A MapReduce-based distributed search engine designed for efficiently discovering and indexing academic papers from Usenix conferences. This system leverages parallel processing and distributed computing to handle large-scale datasets, improving search accuracy and retrieval speed.
- Web Crawler – Iteratively collects URLs of academic papers.
- Downloader – Fetches and preprocesses text from crawled URLs.
- Indexer – Builds an inverted index for fast and efficient querying.
- Querier – Retrieves relevant academic papers based on search terms, ranking results by relevance.
- Scalable Deployment – Optimized for AWS EC2 instances, enabling dynamic scaling.
- Performance Optimizations – Implements batch processing, network traffic reduction, and serialization improvements to enhance efficiency.
- Socket Hang-Ups – Resolved by implementing batch processing to reduce coordination overhead.

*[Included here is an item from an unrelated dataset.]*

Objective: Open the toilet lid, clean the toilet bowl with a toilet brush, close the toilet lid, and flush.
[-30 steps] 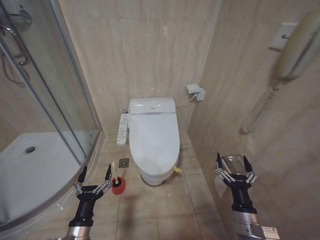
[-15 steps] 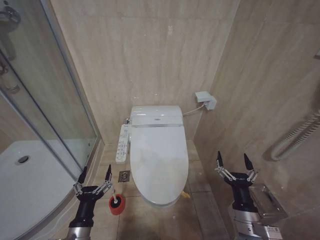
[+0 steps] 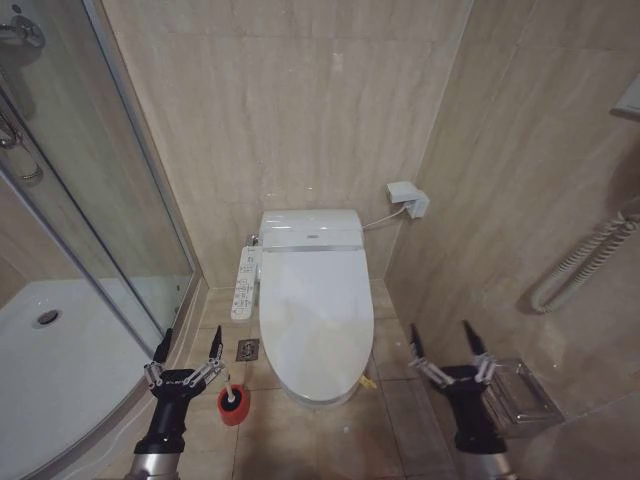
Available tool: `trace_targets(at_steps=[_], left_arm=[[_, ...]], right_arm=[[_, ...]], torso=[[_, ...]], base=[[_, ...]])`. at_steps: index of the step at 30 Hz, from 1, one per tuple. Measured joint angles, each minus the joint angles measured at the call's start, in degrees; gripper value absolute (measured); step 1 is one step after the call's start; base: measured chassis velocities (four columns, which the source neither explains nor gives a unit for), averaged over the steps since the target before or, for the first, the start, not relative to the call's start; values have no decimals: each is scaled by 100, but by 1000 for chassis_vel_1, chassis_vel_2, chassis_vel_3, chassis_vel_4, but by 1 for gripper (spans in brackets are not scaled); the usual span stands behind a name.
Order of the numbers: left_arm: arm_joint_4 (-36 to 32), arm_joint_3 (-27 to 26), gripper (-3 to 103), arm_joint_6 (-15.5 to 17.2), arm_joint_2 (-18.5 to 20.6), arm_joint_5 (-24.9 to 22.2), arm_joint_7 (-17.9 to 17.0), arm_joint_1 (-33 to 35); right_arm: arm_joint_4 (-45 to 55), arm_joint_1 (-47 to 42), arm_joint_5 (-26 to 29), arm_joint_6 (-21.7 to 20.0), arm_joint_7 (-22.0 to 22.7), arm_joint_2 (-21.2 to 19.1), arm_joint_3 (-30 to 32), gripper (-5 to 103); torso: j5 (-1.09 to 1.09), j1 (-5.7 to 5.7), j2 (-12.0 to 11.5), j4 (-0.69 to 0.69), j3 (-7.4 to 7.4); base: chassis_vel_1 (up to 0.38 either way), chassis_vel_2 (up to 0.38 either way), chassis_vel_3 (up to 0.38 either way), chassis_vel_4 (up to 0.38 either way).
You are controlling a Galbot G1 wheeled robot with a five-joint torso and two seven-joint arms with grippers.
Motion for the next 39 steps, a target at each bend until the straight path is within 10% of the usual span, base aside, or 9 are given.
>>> trace_targets(at_steps=[10, 39], left_arm=[[75, -55, 100, -72, 70, -40, -6, -19], [287, -47, 100, -83, 15, -6, -29, -29]], right_arm=[[-993, -57, -337, 227, -232, -474, -617, 100], [-4441, 1815, -316, 827, -842, 273, -665, 100]], torso=[[0, -1, 0, -1, 0], [1, 0, -1, 0, 0]], base=[[0, 0, 0, 0], [0, 0, 0, 0]])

- Serialization Errors – Special character filtering ensures clean data handling.
- Load Balancing – Investigating hashing improvements for better task distribution across nodes.
Run Crawler: npm run test test/crawlv3.test.js
Download Text: npm run test test/downloadText.test.js
Index Data: npm run test test/invert.test.js
Query Papers: npm run test test/query.test.js
- Implement breadth-first search crawling with cycle detection.
- Enhance parallel downloading and adaptive bandwidth management.
- Optimize indexing with advanced NLP techniques for better academic term recognition.